AIM OF THE EXERCISE - Write the entries below again, precisely as they appear.

EXERCISE MATERIALS -
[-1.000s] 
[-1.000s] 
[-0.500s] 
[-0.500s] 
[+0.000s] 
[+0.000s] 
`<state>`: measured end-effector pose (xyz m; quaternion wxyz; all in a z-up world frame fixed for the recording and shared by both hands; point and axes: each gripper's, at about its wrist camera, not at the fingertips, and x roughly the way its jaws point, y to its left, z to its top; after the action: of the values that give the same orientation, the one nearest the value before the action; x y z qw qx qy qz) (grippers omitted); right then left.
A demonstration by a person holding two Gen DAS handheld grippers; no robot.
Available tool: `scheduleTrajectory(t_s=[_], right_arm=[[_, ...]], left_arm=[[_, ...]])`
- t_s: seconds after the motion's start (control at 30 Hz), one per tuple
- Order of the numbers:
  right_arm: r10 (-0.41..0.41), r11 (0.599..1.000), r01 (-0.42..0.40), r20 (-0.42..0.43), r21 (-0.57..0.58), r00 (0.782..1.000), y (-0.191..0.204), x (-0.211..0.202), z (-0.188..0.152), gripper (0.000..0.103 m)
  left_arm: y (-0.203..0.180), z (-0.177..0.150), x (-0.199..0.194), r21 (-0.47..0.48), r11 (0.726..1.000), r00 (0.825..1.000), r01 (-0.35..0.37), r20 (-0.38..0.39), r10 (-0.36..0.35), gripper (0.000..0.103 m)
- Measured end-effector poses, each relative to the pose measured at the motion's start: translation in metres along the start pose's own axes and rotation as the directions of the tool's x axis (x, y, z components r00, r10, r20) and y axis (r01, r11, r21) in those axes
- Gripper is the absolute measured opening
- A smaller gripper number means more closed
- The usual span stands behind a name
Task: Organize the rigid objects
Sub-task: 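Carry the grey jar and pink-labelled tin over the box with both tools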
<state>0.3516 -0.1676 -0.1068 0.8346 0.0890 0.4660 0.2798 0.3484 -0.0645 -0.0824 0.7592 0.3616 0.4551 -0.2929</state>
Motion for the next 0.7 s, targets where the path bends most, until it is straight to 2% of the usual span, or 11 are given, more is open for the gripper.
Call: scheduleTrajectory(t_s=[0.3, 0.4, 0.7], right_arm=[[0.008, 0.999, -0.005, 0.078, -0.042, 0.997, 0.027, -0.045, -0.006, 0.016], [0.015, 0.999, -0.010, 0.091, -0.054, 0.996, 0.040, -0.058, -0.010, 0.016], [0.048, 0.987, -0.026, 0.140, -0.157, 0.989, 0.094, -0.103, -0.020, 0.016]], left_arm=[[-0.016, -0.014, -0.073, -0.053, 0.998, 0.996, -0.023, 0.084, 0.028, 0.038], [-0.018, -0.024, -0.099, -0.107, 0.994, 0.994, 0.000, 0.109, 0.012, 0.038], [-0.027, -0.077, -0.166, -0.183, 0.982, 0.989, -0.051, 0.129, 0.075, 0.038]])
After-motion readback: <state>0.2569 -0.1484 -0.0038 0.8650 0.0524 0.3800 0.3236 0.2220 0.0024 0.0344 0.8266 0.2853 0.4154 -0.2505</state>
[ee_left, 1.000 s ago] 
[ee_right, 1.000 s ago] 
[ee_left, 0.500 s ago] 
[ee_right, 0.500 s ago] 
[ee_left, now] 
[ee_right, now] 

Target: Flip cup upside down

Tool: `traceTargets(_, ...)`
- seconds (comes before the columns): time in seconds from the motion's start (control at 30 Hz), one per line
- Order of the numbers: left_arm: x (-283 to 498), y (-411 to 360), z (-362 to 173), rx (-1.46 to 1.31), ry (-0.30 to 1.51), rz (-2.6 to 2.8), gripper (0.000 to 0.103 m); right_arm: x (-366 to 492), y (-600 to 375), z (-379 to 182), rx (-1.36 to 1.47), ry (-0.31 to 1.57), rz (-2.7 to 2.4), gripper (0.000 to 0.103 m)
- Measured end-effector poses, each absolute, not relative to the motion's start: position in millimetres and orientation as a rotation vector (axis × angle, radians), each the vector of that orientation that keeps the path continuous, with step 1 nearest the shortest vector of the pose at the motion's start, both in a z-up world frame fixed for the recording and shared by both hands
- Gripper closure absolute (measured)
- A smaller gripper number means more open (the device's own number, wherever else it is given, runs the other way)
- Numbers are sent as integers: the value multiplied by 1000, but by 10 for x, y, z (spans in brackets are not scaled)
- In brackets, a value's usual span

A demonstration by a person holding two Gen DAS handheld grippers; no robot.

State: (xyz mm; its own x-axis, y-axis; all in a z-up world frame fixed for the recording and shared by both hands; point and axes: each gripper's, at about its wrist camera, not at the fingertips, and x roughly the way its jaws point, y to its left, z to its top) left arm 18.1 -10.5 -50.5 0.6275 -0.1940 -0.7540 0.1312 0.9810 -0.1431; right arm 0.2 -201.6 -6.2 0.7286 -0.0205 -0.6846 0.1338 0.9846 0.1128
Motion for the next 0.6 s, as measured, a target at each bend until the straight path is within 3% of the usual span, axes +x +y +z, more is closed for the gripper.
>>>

ANSWER SPACE -
[-1.000s] 
[-1.000s] 
[-0.500s] 
[-0.500s] 
[+0.000s] 
[+0.000s] 
`<state>`: measured end-effector pose (xyz m; quaternion wxyz; all in a z-up world frame fixed for the recording and shared by both hands; point and axes: each gripper's, at about its wrist camera, not at the fingertips, and x roughly the way its jaws point, y to its left, z to its top; after the action: of the values that give the same orientation, the one nearest the value before the action; x y z qw qx qy qz) (grippers omitted); right then left.
A demonstration by a person holding two Gen DAS handheld grippers; no robot.
Available tool: `scheduleTrajectory(t_s=[_], right_arm=[[_, ...]], left_arm=[[_, ...]])`
- t_s: seconds after the motion's start (control at 30 Hz), one per tuple
- Order of the numbers:
  right_arm: r10 (-0.41..0.41), r11 (0.599..1.000), r01 (-0.42..0.40), r20 (-0.42..0.43), r21 (-0.57..0.58), r00 (0.782..1.000), y (-0.191..0.204), x (-0.211..0.202), z (-0.188..0.152), gripper (0.000..0.103 m)
  left_arm: y (-0.203..0.180), z (-0.177..0.150), x (-0.199..0.194), r21 (-0.47..0.48), r11 (0.726..1.000), r00 (0.825..1.000), r01 (-0.35..0.37), r20 (-0.38..0.39), r10 (-0.36..0.35), gripper (0.000..0.103 m)
- Measured end-effector poses, each relative to the pose measured at the motion's start: translation in metres along the start pose's own axes and rotation as the directions of the tool's x axis (x, y, z components r00, r10, r20) and y axis (r01, r11, r21) in those axes
- Gripper is the absolute measured opening
- A smaller gripper number means more closed
- The usual span stands behind a name
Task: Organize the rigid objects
Sub-task: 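Carry the grey jar and pink-labelled tin over the box with both tools
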<state>0.3516 -0.1676 -0.1068 0.8346 0.0890 0.4660 0.2798 0.3484 -0.0645 -0.0824 0.7592 0.3616 0.4551 -0.2929</state>
Motion for the next 0.7 s, targets where the path bends most, until it is straight to 2% of the usual span, or 11 are given, more is open for the gripper.
Call: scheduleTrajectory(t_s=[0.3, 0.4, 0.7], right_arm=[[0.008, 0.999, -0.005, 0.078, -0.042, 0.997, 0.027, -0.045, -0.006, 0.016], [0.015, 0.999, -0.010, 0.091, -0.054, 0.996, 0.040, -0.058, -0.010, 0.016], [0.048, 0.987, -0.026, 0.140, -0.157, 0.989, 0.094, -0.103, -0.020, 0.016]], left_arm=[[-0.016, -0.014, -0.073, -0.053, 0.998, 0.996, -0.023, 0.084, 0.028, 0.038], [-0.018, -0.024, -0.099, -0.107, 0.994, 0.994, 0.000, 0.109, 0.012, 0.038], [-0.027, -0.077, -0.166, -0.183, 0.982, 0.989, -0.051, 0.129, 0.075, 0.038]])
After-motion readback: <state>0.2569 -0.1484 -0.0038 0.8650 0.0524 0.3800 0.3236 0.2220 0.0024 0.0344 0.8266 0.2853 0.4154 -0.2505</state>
[ee_left, 1.000 s ago] 
[ee_right, 1.000 s ago] 
[ee_left, 0.500 s ago] 
[ee_right, 0.500 s ago] 
[ee_left, now] 
[ee_right, now] 

Target: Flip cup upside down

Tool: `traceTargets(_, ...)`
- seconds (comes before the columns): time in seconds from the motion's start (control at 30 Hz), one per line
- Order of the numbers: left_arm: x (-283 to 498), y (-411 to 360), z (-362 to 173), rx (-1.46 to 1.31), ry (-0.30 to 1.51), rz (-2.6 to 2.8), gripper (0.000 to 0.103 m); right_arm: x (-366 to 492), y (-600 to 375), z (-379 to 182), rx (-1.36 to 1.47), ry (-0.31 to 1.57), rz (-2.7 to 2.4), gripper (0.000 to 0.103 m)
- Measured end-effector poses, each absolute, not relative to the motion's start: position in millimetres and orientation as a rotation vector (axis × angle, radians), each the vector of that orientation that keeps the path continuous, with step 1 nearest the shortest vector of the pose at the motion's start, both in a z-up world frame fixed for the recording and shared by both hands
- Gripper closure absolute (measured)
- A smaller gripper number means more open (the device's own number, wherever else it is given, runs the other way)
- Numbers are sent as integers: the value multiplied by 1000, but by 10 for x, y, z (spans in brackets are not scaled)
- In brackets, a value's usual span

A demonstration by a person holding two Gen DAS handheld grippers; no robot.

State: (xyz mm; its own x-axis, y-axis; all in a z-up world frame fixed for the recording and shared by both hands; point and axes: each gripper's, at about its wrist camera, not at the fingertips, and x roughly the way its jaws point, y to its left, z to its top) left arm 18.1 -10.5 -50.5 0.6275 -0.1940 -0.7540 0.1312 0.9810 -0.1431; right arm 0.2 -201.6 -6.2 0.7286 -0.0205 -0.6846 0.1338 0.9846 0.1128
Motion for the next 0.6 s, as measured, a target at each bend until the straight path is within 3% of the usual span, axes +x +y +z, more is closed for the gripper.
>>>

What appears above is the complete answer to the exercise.